I just don't want to be in a situation where we remove the precache on a small Wiki but a Wiki whose community relies on the speed precaching gives them.
Very interestingly, the pre-caching stuff is what powers https://stream.wikimedia.org/?doc#/streams/get_v2_stream_mediawiki_revision_score. The scores are sent to kafka and then exposed, so I am not sure if we can turn this off. It is also a good thing to keep in mind for Lift Wing.
Could there be a dedicated precache instance/cluster for ORES that didn't serve regular traffic?
Is the stream being used widely for all wikis? during one of my deployments I realized one of models was getting information from the wrong wiki and no one noticed.
This stream is exposed publicly so may be used by the community for various purposes. It is also ingested into Hive and used by researchers and product analysts, but I don't have an understanding of how much or for what :)
This entire piece of infrastructure needs serious refactoring since there's a lot of duplication.

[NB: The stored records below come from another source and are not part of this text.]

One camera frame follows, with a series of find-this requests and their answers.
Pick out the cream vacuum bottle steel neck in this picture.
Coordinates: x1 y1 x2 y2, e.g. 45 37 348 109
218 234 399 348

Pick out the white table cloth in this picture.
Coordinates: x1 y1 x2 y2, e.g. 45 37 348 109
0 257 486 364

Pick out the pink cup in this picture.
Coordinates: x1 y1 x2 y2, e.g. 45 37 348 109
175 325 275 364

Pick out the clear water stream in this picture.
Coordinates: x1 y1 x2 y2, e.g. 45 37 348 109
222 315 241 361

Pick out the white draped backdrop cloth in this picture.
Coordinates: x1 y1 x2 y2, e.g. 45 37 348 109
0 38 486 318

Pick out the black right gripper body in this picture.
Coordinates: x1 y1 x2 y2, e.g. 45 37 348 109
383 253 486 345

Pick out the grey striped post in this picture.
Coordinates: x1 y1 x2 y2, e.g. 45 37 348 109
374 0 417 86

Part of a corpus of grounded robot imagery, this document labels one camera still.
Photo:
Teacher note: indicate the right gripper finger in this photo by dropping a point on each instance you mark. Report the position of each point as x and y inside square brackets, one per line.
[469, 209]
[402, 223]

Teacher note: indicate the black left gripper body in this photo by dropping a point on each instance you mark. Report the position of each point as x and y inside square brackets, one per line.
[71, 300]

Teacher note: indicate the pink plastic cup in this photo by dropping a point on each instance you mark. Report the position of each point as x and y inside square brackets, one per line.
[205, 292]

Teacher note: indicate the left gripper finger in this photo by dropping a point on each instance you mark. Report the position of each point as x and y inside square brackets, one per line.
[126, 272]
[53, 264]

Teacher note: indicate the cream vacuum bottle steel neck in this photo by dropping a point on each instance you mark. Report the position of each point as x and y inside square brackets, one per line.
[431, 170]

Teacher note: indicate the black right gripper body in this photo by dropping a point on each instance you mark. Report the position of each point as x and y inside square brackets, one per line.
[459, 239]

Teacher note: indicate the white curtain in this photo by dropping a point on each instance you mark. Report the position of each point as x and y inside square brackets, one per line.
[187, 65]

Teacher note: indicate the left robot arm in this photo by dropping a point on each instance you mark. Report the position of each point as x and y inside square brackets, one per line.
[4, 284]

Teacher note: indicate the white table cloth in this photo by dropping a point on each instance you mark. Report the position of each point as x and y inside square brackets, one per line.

Last discussion of this happened in T201868.
TLDR as far as I understand, there's a set of models enabled in ORES for various wikis, some of the models are pre-cached in ORES redis, populated via change-prop, double-processed in each datacenter, and that's what's powering the revision-score stream. In addition to that, some other subset of ORES scores in stored in MySQL and is populated via job queue. Precached and stored in MySQL subsets of enabled scores are not the same. Change-prop and job queue are racing each other on update, so worst case schenario we calculate scores 3 times for each change ( eqiad precache, codfw precache, eqiad jobqueue).
To finally solve this we would not need a lot of time, but we'd need some dedication from ORES team, PET and analytics all combined.
@Pchelolo the summary is great! I can certainly work from the ML/Analytics side when needed, so let me know if we can start scoping out the problem (maybe another task?).
One addition to what you listed above - the ML team is working on a new pipeline to serve models (called Lift Wing), all k8s based (on Kubeflow). Our main idea was to leverage KNative to avoid loading models not used at all (or just unload the ones accessed infrequently), but this use case of hitting the "score" API for every revision is going to make all the efforts not worth it of course :)
Two main things to work on in my opinion:
- Reduce the number of scores api call from 2/3 to 1 would be great to reduce the traffic to the actual ORES infra.
- Think about what score "streams" we'd like to publish long term is also something to decide, since we may not need to publish scores for all the wikis.
Let me know your thoughts and how I can help!
Reduce the number of scores api call from 2/3 to 1 would be great to reduce the traffic to the actual ORES infra.
We can just stop precaching it. I have never seen any data suggesting that precaching actually speeds things up for end users of the API. I have a gut feeling that replacing pre-caching with regular caching (Varnish/ATS?) would not be detremental in practice, but I have nothing to prove it either.
If we do that, we won't need change-prop job anymore if we move revision-score event creation to a more standard model using a hook and EventBus extension.
more standard model using a hook and EventBus extension.
Meaning, EventBus would make a score request to ORES, and then submit the revision-score event?
No, right now scores are stored in MySQL as well (some subset of enabled models) - when we are storing we will call a hook and emit event. Which scores to include in the event I don't know - right now it's some other subset of enabled models - we can think about that and figure out the logic behind different subsets when we are doing it.